The leaves are still. It is cloudy and a bit dark. I can feel the difference in the air from all that heat and humidity. I am no longer sweating in place.

I just ordered my mid-month fruits and vegetables. I only have a couple of lemons left, a mango and two unripe plantain.

I have become lazy. My meals are mostly sandwiches or eggs and bacon. I open the freezer, stand there and see nothing which looks appealing. I think that has more to do with my mood than with the frozen food. It is hot dog time.

Yesterday at Agway I loaded up on animal food and bird seed. I also bought a great new feeder which looks like an Adirondack chair. The spawns of Satan would think it an easy place to dine al fresco, but I’m going to dust the seeds in cayenne. It keeps the spawn away.

I have some blueberries. I’m thinking of muffins or even a cobbler. Henry likes blueberries.

When I was a kid, the only fresh fruits we ate were bananas, apples, oranges, tangerines at Thanksgiving and watermelon in the summer. It wasn’t until Ghana that I tasted strange, even exotic fruit. Pawpaw, better known as papaya, was delicious. It was the star in my every day fruit salad lunch. At first I thought mangoes tasted like furniture polish smelled. It took a while before I got over the first taste, but I did. Now I buy mangoes all the time. The only pineapples I ever ate before Ghana were in a can. Nothing is sweeter than a fresh, ripe pineapple. I don’t think I ever saw or even tasted fresh coconut before Ghana. Aunties sold it along the roadside. They’d use a machete to split the shell then cut it into small pieces to sell. You had to scrape the coconut with your teeth. The oranges were so wonderfully sweet. They were also green. I actually saw banana plants growing. They were in bunches hanging from the tree. When I went back to Ghana, I saw apples were being sold. I bought a couple. They tasted different but no less delicious.

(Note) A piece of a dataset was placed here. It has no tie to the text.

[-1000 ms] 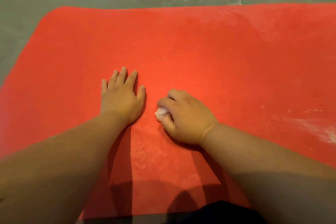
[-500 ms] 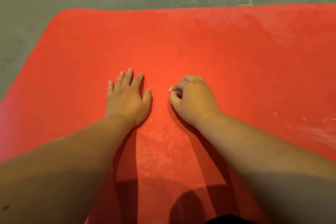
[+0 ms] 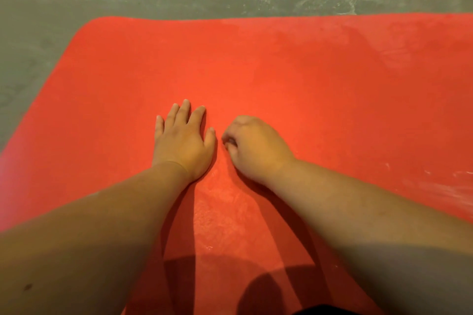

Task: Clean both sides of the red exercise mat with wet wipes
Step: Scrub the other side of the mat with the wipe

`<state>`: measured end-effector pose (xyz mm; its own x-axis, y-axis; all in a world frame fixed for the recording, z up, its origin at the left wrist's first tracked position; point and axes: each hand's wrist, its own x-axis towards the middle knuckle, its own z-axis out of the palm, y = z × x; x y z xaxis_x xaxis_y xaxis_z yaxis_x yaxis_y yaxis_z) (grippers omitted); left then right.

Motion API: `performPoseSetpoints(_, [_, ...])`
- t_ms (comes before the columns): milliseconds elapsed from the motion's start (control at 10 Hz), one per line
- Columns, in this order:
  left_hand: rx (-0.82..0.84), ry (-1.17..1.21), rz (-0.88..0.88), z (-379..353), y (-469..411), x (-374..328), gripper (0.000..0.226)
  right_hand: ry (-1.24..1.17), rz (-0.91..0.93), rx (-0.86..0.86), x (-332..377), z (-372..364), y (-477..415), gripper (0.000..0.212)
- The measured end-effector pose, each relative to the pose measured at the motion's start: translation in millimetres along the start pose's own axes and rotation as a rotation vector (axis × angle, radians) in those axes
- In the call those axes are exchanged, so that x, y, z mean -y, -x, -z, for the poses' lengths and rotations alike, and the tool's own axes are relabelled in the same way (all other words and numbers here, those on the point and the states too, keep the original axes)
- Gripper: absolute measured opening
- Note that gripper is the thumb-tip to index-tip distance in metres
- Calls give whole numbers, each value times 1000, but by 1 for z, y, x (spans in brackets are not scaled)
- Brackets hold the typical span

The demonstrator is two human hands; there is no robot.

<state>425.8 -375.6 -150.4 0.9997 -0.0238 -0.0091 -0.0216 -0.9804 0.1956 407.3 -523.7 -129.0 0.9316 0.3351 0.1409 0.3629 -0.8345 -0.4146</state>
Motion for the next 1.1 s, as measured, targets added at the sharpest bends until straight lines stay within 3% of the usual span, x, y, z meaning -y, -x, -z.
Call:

When I lived in Ghana, I loved bush meat even though it was covered in cayenne. I’d eat it with bread. It was sold on kebab sticks, and I’d always get a couple, especially on the train. Years later I learned that bush meat was a rodent, a big rodent.

“I’ve always loved the first day of school better than the last day of school. Firsts are best because they are beginnings.”

August 6, 2020

Today is a wonder. Right now it is only 77˚, and the humidity is actually bearable. I still need some plants. The heat has kept me from roaming the aisles at Agway, but Henry needs food so I have no choice. I have five cans of the food Henry won’t eat which is unusual as Henry seems to eat everything except kiwis.

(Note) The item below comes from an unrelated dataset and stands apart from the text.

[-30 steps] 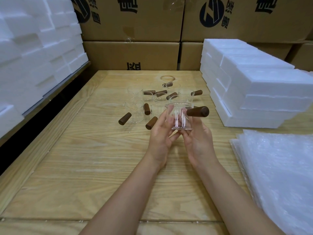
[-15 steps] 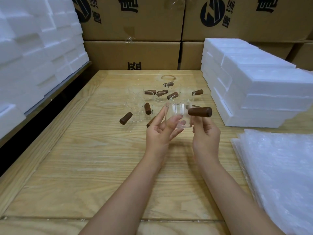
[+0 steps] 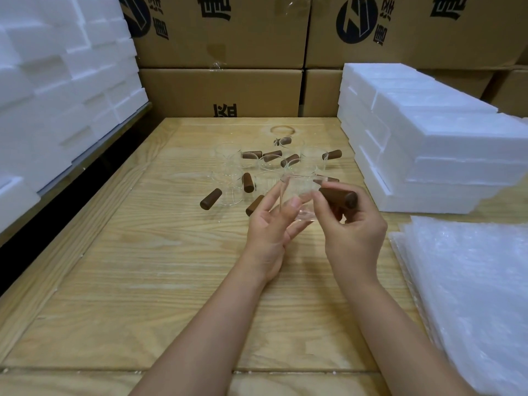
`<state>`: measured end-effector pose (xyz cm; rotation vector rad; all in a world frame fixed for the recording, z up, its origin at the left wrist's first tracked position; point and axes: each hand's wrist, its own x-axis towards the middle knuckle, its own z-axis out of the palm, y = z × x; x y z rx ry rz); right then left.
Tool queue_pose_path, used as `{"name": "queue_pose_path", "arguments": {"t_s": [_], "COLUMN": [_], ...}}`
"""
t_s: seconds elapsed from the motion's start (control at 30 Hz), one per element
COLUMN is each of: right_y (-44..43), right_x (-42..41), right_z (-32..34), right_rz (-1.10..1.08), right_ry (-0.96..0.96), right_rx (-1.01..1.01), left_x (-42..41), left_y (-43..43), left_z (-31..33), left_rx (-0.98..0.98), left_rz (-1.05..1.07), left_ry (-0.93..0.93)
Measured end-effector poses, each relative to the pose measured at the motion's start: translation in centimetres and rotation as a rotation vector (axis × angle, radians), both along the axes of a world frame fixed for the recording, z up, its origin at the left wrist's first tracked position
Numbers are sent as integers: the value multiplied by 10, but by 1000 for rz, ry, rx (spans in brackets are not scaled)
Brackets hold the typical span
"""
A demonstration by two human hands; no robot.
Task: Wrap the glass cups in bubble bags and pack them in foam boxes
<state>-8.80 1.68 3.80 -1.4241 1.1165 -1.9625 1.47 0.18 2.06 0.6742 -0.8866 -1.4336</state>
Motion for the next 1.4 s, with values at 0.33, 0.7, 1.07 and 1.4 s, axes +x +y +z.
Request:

When I was a kid, the only school shopping we did was for new shoes, school supplies, and, maybe, a new blue skirt or white blouse, my school uniform. My mother took us all to Thom McCan. We needed our feet measured. That was the only fun part. We got to see our feet in the x-ray machine then we stood on the silver slider. We got sturdy shoes to last the whole school year if our feet cooperated. We went to Woolworth’s for school supplies. I got to pick out a new school bag and a lunch box. I also picked out my new pencil box. I remember it had pencils, of course, an eraser, a pencil sharpener, a small ruler and a protractor, usually red. I never did find out what to do with protractor.

Before school started, I’d spend time organizing my school supplies. I’d put them on the bed and then into and out of my school bag over and over. It took time putting my supplies in the right place. I’d walk around with my school bag across my chest until it felt right. When I was happy with everything, I’d pretend to be going to school and would walk around the house with my school bag and lunch box.

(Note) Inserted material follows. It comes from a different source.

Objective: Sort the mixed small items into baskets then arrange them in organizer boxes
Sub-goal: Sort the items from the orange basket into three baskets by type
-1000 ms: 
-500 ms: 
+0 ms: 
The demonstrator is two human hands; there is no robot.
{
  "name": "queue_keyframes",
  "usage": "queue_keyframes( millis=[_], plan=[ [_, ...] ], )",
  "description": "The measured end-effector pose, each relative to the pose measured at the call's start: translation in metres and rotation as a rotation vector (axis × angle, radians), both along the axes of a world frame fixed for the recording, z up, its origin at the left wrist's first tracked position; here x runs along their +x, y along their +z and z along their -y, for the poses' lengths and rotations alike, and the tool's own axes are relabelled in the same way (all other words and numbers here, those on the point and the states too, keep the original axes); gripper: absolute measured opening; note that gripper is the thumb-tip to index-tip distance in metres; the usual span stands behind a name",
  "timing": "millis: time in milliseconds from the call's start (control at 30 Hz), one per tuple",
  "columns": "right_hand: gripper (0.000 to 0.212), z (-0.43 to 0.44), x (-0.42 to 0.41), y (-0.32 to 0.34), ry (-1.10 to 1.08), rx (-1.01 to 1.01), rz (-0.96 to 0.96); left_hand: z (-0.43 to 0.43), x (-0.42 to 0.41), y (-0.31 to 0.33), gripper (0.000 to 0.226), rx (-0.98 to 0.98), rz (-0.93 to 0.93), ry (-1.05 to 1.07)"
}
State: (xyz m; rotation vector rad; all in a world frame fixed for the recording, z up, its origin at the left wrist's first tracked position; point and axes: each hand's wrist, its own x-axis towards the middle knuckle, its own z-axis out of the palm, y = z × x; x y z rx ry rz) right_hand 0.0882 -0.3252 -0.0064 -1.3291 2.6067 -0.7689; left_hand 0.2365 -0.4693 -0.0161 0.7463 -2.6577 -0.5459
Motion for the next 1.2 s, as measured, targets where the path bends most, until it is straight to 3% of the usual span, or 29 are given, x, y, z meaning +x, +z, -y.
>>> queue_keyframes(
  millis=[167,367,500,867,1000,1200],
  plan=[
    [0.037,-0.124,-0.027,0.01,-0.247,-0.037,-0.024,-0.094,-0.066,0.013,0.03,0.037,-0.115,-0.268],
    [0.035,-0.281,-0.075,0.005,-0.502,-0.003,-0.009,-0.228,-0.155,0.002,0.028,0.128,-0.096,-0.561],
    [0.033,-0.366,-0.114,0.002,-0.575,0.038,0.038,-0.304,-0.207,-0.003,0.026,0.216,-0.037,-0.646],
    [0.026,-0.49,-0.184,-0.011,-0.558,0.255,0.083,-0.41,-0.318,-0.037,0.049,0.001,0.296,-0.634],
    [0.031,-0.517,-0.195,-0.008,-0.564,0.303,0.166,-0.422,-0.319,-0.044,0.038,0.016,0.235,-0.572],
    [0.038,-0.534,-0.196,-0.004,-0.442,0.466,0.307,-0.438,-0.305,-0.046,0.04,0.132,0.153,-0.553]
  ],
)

When I was in the fourth grade, my friend Maryalyce who sat in front of me, I think, had the same lunch box. By then we had graduated from lunch boxes with cartoons and TV characters. I remember we both had a lunch box with a pattern, almost tartan. Miss Konopacker, our teacher, made us keep our lunch boxes under our desks. Maryalyce would switch boxes as a joke, sort of. Mostly she envied my lunches. My mother was a lunch box maven.

I have a lunch box and a school bag. They are quite the worse for wear. I even have a pair or two of sturdy shoes.